- **Your objective**
For the listing below, show each line that includes the string "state".
########
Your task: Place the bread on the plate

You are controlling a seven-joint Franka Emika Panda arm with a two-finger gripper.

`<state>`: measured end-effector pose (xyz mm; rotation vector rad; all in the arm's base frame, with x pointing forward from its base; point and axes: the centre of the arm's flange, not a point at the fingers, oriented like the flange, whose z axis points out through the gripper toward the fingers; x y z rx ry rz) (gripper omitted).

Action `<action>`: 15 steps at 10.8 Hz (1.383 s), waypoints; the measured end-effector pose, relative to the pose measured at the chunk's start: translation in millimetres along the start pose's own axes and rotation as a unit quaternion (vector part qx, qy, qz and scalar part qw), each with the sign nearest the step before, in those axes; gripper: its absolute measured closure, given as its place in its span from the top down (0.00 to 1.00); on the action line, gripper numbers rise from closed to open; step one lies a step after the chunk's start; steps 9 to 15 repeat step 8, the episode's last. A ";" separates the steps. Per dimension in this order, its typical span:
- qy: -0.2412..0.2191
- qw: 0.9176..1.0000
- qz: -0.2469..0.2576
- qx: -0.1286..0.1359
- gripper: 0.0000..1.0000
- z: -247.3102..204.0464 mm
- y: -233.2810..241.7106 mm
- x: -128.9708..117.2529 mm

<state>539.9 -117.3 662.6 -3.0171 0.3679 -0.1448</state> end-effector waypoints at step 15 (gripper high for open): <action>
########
- **Response box**
`<state>`: measured end-effector pose (xyz mm; rotation vector rad; all in the arm's base frame, with x pointing forward from its base; point and axes: the centre of the arm's flange, not a point at the fingers, oriented like the flange, whose z axis points out through the gripper toward the fingers; x y z rx ry rz) (gripper omitted).
<state>539.9 -117.3 662.6 -3.0171 0.3679 -0.1448</state> end-effector waypoints at step 15 (gripper high for open): <action>

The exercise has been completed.